WHAT YOU HAVE TO DO
Find all the lines in the material below with the word "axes", and copy them.

= Beginning of Section =

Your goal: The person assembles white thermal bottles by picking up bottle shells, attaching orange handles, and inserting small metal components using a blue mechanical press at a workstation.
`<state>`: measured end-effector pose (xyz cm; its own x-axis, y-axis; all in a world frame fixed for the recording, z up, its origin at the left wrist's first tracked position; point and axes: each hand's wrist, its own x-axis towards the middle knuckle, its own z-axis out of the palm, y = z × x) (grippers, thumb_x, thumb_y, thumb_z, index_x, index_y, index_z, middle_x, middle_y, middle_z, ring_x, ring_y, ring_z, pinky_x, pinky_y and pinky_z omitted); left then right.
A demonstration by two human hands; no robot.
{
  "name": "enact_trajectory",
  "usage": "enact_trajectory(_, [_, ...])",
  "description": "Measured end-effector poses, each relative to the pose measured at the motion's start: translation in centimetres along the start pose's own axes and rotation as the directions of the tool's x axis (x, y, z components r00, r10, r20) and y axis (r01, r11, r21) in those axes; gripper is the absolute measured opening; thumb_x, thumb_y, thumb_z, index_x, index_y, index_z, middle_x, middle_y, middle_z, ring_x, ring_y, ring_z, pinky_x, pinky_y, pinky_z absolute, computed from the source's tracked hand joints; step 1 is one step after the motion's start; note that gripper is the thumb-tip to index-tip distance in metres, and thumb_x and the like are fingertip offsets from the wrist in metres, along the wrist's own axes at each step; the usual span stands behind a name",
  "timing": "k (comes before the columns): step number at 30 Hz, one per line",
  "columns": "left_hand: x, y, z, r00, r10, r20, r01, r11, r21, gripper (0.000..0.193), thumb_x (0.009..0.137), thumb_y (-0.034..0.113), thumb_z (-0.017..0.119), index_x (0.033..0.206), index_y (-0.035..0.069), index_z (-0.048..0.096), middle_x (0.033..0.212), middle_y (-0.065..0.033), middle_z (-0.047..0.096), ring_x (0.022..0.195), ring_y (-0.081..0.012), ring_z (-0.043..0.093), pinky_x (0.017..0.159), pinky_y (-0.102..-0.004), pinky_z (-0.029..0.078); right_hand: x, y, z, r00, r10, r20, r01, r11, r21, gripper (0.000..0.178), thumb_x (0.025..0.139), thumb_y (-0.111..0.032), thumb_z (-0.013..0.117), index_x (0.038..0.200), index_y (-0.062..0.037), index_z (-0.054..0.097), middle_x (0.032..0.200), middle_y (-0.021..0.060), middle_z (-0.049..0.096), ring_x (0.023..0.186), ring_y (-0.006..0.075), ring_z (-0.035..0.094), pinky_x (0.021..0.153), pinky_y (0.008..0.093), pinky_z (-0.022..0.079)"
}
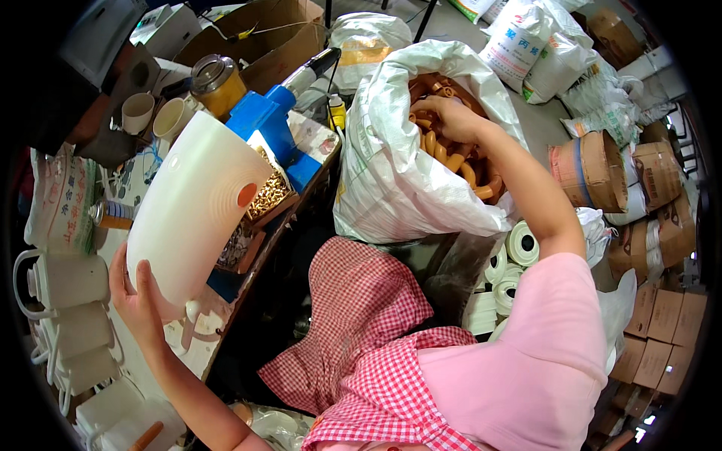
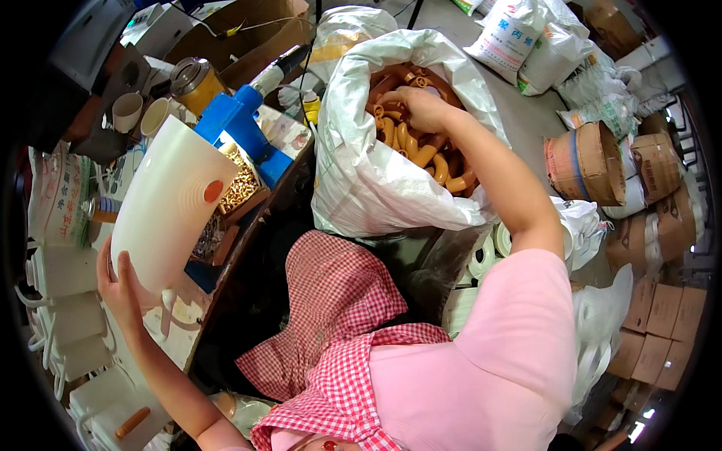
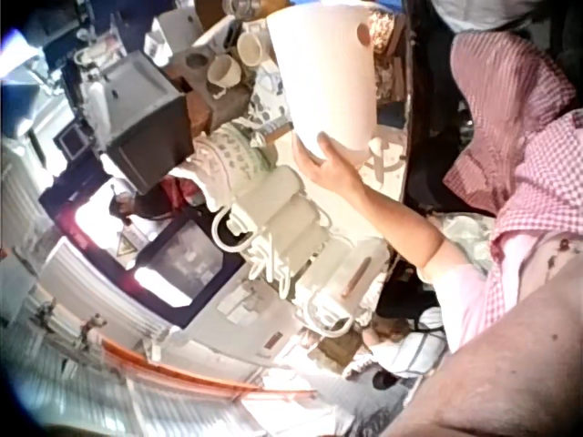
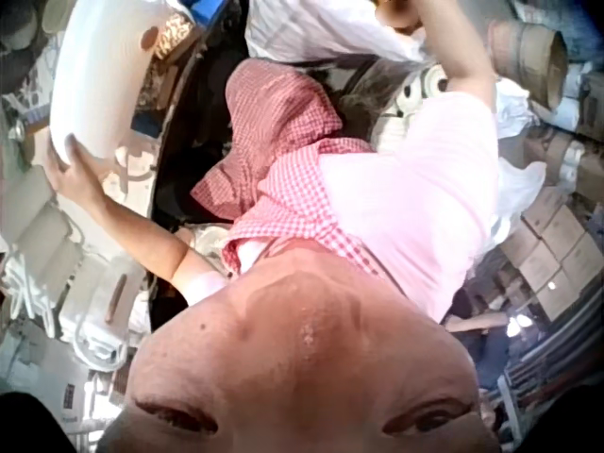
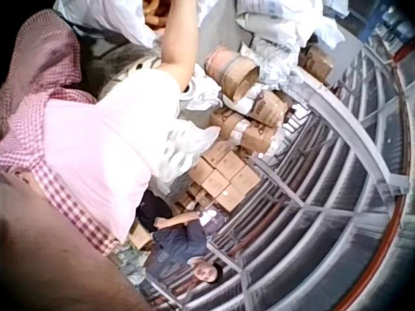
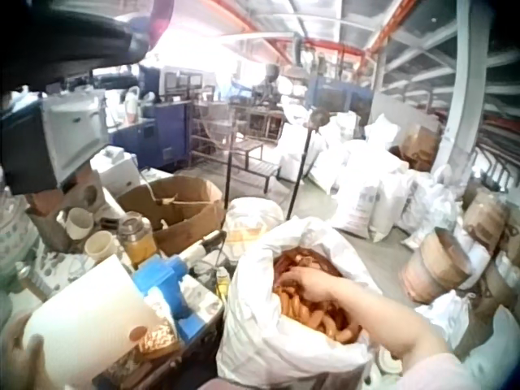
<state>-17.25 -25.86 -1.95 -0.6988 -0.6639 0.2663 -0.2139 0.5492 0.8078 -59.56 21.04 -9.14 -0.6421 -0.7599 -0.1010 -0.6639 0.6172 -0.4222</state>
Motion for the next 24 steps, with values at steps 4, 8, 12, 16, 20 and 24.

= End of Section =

YOUR RESPONSE
`<state>`: measured end-effector pose (xyz cm; its own x-axis, y-axis; all in a world frame fixed for the recording, z up, its origin at the left wrist's first tracked position; point and axes: each hand's wrist, its own x-axis towards the middle knuckle, its own z-axis out of the palm, y = z × x) (grippers, thumb_x, thumb_y, thumb_z, index_x, index_y, index_z, middle_x, middle_y, middle_z, ring_x, ring_y, ring_z, pinky_x, pinky_y and pinky_z omitted); left then right.
  "description": "Measured end-effector poses, each relative to the pose measured at the motion's start: translation in centimetres along the start pose's own axes and rotation as the directions of the tool's x axis (x, y, z components r00, r10, r20) and y axis (r01, r11, r21) in those axes; gripper is the absolute measured opening; thumb_x, thumb_y, thumb_z, index_x, index_y, index_z, middle_x, middle_y, middle_z, ring_x, ring_y, ring_z, pinky_x, pinky_y, pinky_z absolute, computed from the source's tracked hand joints; step 1 is one step after the motion's start; note that gripper is the thumb-tip to index-tip distance in metres, and thumb_x and the like are fingertip offsets from the wrist in metres, along the wrist's own axes at each step; the usual span stands behind a name",

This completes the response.